Exercise objective
Output each line of the data word for word, from the first through the line that holds "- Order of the", and leave off whatever follows.

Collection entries
==============================

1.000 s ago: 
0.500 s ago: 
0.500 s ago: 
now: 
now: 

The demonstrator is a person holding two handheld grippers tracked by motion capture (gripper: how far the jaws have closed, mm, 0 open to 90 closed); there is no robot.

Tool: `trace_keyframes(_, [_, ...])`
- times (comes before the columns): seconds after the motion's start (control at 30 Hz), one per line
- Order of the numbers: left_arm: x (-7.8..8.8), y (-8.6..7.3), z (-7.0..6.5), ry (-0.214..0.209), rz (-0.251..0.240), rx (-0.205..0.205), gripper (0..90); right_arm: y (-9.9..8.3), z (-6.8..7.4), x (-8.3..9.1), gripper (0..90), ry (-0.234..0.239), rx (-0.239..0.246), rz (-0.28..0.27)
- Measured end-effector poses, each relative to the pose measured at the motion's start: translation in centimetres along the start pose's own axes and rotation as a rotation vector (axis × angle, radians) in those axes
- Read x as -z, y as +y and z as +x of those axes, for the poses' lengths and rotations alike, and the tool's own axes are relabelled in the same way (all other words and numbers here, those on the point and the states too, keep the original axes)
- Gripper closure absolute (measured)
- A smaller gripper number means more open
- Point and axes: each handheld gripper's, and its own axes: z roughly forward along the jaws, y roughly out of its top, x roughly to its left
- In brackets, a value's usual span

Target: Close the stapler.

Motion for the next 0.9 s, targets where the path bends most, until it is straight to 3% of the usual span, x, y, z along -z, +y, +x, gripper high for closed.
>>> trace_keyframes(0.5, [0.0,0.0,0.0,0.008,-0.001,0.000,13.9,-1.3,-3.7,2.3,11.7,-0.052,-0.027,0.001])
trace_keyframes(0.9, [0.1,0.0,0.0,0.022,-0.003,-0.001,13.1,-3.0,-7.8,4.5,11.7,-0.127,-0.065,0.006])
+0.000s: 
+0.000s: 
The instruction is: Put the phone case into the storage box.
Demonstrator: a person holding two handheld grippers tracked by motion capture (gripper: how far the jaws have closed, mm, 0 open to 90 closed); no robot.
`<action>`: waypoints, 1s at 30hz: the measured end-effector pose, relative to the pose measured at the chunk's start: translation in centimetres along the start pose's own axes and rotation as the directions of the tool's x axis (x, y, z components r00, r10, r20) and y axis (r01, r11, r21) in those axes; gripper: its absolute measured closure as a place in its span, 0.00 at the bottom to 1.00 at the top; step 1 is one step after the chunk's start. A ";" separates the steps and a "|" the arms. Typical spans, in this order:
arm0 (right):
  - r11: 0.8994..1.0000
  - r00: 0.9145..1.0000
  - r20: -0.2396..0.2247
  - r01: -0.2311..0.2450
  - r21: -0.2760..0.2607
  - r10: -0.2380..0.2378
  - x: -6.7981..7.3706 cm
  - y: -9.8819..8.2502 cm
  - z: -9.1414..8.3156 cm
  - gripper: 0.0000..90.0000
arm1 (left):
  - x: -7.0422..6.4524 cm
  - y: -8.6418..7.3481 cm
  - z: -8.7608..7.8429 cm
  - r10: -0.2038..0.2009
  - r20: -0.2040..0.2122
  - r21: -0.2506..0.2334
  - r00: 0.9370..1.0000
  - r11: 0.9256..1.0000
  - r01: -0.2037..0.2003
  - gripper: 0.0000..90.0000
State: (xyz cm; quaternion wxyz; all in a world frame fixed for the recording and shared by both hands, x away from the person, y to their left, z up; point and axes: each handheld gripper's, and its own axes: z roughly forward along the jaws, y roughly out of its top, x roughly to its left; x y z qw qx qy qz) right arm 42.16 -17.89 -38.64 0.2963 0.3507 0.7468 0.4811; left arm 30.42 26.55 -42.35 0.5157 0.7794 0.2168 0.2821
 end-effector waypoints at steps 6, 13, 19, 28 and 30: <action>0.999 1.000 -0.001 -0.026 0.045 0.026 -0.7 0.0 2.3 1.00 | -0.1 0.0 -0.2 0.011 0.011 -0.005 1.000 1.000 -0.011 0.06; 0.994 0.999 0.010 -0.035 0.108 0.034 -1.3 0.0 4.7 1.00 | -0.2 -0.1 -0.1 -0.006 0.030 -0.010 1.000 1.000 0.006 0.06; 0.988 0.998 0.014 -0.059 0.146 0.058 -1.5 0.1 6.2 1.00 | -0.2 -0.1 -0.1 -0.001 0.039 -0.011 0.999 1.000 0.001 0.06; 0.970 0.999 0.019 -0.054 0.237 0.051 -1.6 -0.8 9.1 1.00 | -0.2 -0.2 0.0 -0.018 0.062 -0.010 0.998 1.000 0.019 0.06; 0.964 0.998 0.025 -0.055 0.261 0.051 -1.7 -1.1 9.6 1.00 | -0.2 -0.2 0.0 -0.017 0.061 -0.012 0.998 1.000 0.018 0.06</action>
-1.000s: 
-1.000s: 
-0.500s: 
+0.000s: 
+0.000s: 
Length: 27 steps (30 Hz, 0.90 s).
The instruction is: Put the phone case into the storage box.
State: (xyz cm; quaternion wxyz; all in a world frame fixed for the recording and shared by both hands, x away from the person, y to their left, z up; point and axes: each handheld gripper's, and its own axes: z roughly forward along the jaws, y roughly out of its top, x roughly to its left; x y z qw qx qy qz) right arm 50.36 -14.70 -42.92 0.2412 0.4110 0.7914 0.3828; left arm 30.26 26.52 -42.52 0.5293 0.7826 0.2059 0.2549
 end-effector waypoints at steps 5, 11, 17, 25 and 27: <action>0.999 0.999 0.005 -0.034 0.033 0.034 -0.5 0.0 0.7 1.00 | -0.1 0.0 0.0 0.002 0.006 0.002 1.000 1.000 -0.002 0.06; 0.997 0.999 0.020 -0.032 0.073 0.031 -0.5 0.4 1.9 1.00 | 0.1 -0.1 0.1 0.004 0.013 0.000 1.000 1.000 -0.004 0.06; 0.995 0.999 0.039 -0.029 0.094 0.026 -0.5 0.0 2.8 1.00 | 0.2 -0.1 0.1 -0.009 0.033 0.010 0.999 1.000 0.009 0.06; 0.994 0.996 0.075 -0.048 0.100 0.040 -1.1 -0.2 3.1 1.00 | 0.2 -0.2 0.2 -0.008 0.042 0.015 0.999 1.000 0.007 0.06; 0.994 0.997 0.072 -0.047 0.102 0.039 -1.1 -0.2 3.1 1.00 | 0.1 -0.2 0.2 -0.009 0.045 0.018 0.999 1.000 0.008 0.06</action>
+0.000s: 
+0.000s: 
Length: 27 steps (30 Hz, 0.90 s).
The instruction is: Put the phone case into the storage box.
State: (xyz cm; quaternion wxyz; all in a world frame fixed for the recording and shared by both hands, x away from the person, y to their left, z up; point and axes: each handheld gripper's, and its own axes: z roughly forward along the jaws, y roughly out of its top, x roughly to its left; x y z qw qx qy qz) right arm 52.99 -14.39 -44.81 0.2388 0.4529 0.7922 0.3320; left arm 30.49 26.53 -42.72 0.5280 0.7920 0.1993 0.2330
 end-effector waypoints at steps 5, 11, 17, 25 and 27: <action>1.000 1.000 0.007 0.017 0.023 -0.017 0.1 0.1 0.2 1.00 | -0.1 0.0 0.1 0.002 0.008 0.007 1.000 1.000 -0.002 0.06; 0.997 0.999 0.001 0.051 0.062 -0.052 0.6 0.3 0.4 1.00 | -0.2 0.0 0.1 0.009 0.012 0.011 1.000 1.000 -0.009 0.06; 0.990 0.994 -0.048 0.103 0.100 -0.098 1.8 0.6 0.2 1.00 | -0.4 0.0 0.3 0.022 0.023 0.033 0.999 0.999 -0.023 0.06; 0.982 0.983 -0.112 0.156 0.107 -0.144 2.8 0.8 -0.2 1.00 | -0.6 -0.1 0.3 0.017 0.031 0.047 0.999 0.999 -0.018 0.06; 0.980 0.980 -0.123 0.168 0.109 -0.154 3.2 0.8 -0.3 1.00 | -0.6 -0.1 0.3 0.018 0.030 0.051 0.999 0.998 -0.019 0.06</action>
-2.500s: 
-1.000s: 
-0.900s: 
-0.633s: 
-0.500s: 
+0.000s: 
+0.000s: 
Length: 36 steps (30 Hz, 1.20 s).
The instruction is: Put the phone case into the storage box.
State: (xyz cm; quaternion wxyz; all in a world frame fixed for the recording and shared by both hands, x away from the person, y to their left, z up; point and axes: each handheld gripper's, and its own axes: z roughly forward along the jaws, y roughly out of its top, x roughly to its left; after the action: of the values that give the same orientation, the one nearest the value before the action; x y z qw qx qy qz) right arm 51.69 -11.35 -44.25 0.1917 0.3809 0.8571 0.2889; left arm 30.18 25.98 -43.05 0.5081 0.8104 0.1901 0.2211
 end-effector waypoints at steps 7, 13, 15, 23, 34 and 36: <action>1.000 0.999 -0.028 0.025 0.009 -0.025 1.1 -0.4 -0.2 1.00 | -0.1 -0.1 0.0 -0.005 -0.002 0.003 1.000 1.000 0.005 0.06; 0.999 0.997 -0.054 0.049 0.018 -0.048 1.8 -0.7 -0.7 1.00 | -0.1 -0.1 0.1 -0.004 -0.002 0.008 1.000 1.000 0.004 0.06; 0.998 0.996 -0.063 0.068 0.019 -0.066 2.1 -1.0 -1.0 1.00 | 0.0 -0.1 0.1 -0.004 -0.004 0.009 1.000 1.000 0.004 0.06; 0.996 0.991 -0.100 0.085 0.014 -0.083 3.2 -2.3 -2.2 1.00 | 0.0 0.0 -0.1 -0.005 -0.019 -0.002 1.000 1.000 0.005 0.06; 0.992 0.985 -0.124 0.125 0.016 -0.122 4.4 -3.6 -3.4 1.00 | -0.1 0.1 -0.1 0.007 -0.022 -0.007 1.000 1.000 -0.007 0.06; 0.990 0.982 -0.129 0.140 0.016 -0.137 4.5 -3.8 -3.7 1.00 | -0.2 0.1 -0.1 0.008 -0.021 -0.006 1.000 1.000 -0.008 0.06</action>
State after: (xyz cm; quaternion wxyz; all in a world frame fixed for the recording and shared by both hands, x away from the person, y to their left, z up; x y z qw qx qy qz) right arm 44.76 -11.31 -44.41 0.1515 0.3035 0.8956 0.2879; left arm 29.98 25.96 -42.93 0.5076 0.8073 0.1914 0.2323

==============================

Task result
1.000 s ago: 
0.500 s ago: 
0.500 s ago: 
now: 
now: 

The demonstrator is a person holding two handheld grippers tracked by motion capture (gripper: how far the jaws have closed, mm, 0 open to 90 closed); there is no robot.

Tool: `trace_keyframes(_, [_, ...])`
- times (comes before the columns): seconds after the motion's start (control at 30 Hz), one per line
- Order of the numbers: left_arm: x (-7.8..8.8), y (-8.6..7.3), z (-7.0..6.5), ry (-0.214..0.209), rz (-0.251..0.240), rx (-0.205..0.205), gripper (0..90); right_arm: y (-9.9..8.3), z (-6.8..7.4), x (-8.3..9.1), gripper (0..90), ry (-0.234..0.239), rx (-0.239..0.246), rz (-0.28..0.27)

No more work remains on this exercise.